‘To Kill A Mockingbird’ author Harper Lee to publish second novel
The new novel Go Set a Watchman Harper Lee’s first for 55 years, shows Scout as an adult woman and, in the author’s eyes, is “a pretty decent effort.”
It could be the most surprising follow-up in publishing history. Harper Lee, who authored To Kill a Mockingbird before going silent for 55 years, is about to explain what happened next.
The literary community was taken aback when 88-year-old Lee revealed that her second book which will revisit Scout and Atticus Finch, will be published this summer.
In a modest manner she also called it “a pretty decent effort.”
Go Set a Watchman takes place 20 years after To Kill a Mockingbird, during the Civil Rights period, when the idealistic Scout has grown up. Her lawyer father and his is still alive. So she comes to their hometown of Maycomb Alabama to see him.
It turns out that Lee did not write the book, despite having more than 50 years to do so.
Go Set a Watchman was written before To Kill a Mockingbird. It was written by her as the first Scout narrative in the 1950s. However, Lee’s editor saw the character’s childhood flashbacks and convinced her to write about a young Scout instead.
The Go Set a Watchman manuscript was set aside by Lee, who thought it was lost until recently when she was “surprised and delighted” to hear it had been located.
After being released in July 1960, To Kill A Mockingbird received the Pulitzer Prize, and Gregory Peck’s performance in the 1962 film adaptation earned him an Oscar. Lee went on to become the most well-known literary one-hit wonder in history after that.

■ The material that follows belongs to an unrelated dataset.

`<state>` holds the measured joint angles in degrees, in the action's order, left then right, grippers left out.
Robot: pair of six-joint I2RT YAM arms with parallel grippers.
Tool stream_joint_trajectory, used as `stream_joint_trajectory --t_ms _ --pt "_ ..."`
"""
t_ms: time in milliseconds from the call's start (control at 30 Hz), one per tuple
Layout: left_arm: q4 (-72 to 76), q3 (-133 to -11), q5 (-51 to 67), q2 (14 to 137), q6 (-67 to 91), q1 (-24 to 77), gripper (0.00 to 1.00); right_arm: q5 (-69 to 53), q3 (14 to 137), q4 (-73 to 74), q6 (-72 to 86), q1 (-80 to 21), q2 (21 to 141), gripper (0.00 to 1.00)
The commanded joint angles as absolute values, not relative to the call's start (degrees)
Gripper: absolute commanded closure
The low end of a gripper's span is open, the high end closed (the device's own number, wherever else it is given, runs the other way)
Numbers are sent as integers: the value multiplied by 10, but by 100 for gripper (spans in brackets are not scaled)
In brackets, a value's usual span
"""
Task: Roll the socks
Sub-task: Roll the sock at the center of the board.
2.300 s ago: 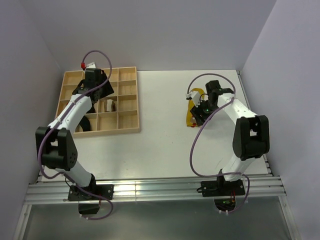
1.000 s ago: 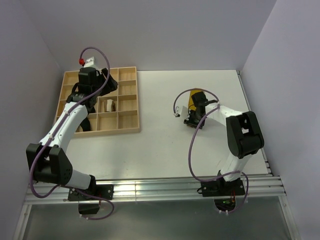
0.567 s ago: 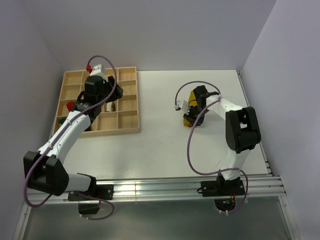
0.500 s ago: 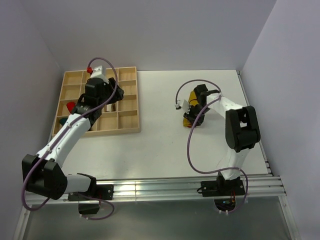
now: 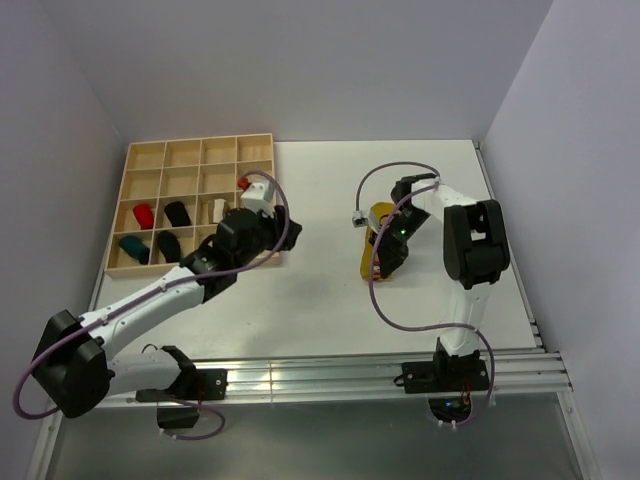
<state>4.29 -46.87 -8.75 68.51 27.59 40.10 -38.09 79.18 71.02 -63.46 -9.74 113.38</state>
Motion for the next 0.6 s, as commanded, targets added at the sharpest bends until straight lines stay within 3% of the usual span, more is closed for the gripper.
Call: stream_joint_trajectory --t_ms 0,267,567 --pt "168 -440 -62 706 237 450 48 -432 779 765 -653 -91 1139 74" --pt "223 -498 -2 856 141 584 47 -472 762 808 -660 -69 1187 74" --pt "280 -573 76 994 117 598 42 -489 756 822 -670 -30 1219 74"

Although she was never a strangely reclusive person in the style of her contemporary, J.D. Salinger, she has spent the intervening years protecting her privacy.
She occasionally appeared in public and praised the virtues of classic literature in an open letter to Oprah Winfrey that she penned in 2006.
“Even though everyone around me seems to have a laptop, a phone, an iPod, and empty minds, I continue to walk around with books in an abundant society.” I don’t need instant information. I like to go through library stacks because I recall what I’ve worked hard to study,” the writer stated.
“Can you imagine curling up in bed to read a computer?” she inquired. Furthermore, “some things belong on soft pages, not cold metal.”
A two million copy first print run of the 304-page book is planned for publication.
“In the mid-1950s, I completed a novel called Go Set a Watchman,” Lee stated in a statement made public by her publisher.
“It features the character known as Scout as an adult woman, and I thought it a pretty decent effort.
“My editor convinced me to write a novel (which eventually became To Kill a Mockingbird) from the perspective of the young Scout after she was moved by the memories of Scout’s early years.
Since I was a novice writer, I followed instructions. When my great friend and lawyer Tonja Carter found the original book, I was astonished and happy since I had no idea it had survived.
“I discussed it with a few trusted individuals after giving it a lot of consideration and hesitation, and I was happy to hear that they believed it should be published. The fact that this will finally be published after all these years humbles and astounds me.”
According to the publisher, Carter discovered the manuscript “at a secure location where it had been affixed to an original typescript of To Kill A Mockingbird.”
The trial that was the focus of the first narrative has left a mark on both the father and the daughter, according to a note on the storyline of the current book.
As she tries to comprehend her father’s perspective on society and her own sentiments about the town where she was born and raised, Scout “returns to Maycomb and is forced to grapple with issues both personal and political.”
Harper’s Jonathan Burnham, who represents Lee, remarked, “This is a remarkable literary event.”The many readers and admirers of To Kill a Mockingbird have received an incredible gift with the discovery of Go Set a Watchman, which was undiscovered until recently.
A father and daughter’s relationship and the 1950s racial tensions in a small Alabama town are the subjects of this gripping and ultimately poignant story.